Exercise description: Search the listing below for the string "grey", then copy every line it appears in.

### Listed records

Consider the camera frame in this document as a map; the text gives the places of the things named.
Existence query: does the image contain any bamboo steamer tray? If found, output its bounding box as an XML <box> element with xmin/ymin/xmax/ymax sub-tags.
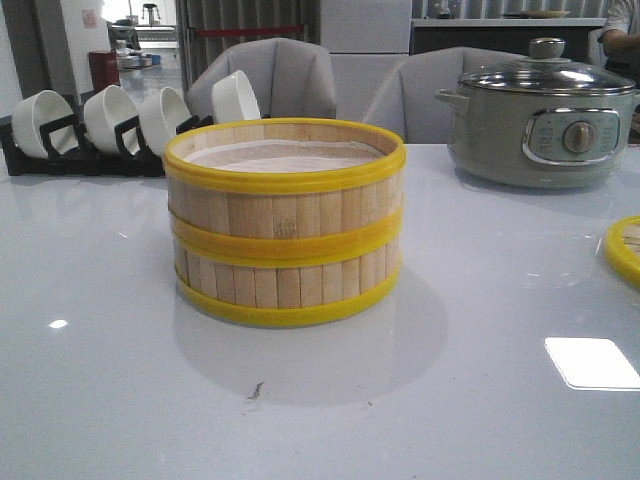
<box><xmin>174</xmin><ymin>237</ymin><xmax>401</xmax><ymax>328</ymax></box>
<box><xmin>163</xmin><ymin>118</ymin><xmax>406</xmax><ymax>262</ymax></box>

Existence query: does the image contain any bamboo steamer lid yellow rim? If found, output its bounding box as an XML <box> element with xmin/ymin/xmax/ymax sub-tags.
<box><xmin>604</xmin><ymin>216</ymin><xmax>640</xmax><ymax>290</ymax></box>

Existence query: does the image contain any grey armchair right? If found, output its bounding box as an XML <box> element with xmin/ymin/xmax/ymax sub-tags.
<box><xmin>361</xmin><ymin>47</ymin><xmax>521</xmax><ymax>144</ymax></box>

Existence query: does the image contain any grey armchair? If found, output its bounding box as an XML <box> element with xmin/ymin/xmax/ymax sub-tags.
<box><xmin>184</xmin><ymin>38</ymin><xmax>337</xmax><ymax>118</ymax></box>
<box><xmin>361</xmin><ymin>47</ymin><xmax>521</xmax><ymax>144</ymax></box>

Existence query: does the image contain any grey armchair left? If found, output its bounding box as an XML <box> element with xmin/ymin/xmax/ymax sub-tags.
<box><xmin>184</xmin><ymin>38</ymin><xmax>337</xmax><ymax>118</ymax></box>

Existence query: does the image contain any white bowl right upright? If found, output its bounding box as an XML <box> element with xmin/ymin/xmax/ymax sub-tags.
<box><xmin>211</xmin><ymin>70</ymin><xmax>261</xmax><ymax>123</ymax></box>

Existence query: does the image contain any white refrigerator cabinet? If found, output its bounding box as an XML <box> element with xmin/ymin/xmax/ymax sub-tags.
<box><xmin>319</xmin><ymin>0</ymin><xmax>412</xmax><ymax>120</ymax></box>

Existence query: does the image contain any grey electric cooker pot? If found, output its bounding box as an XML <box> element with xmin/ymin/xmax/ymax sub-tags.
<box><xmin>435</xmin><ymin>87</ymin><xmax>639</xmax><ymax>189</ymax></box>

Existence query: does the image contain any black bowl rack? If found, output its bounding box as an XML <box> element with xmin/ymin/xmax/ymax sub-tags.
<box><xmin>1</xmin><ymin>107</ymin><xmax>213</xmax><ymax>177</ymax></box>

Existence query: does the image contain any red bin in background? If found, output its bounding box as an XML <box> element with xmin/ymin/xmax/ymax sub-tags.
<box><xmin>88</xmin><ymin>50</ymin><xmax>120</xmax><ymax>93</ymax></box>

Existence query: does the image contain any glass cooker lid grey knob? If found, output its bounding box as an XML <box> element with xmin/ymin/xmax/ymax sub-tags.
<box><xmin>459</xmin><ymin>37</ymin><xmax>635</xmax><ymax>96</ymax></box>

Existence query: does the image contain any white bowl far left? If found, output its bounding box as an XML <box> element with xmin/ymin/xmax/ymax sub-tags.
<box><xmin>11</xmin><ymin>90</ymin><xmax>73</xmax><ymax>159</ymax></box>

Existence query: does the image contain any person at right edge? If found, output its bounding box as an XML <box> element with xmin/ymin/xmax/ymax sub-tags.
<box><xmin>599</xmin><ymin>0</ymin><xmax>639</xmax><ymax>80</ymax></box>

######

Answer area:
Existence query: does the image contain any grey armchair right? If found, output its bounding box as an XML <box> element with xmin/ymin/xmax/ymax sub-tags.
Existence query: does the image contain any grey armchair? If found, output its bounding box as an XML <box> element with xmin/ymin/xmax/ymax sub-tags.
Existence query: does the image contain any grey armchair left? If found, output its bounding box as an XML <box> element with xmin/ymin/xmax/ymax sub-tags.
Existence query: does the image contain any grey electric cooker pot? If found, output its bounding box as an XML <box> element with xmin/ymin/xmax/ymax sub-tags.
Existence query: does the image contain any glass cooker lid grey knob? If found, output its bounding box as an XML <box> element with xmin/ymin/xmax/ymax sub-tags.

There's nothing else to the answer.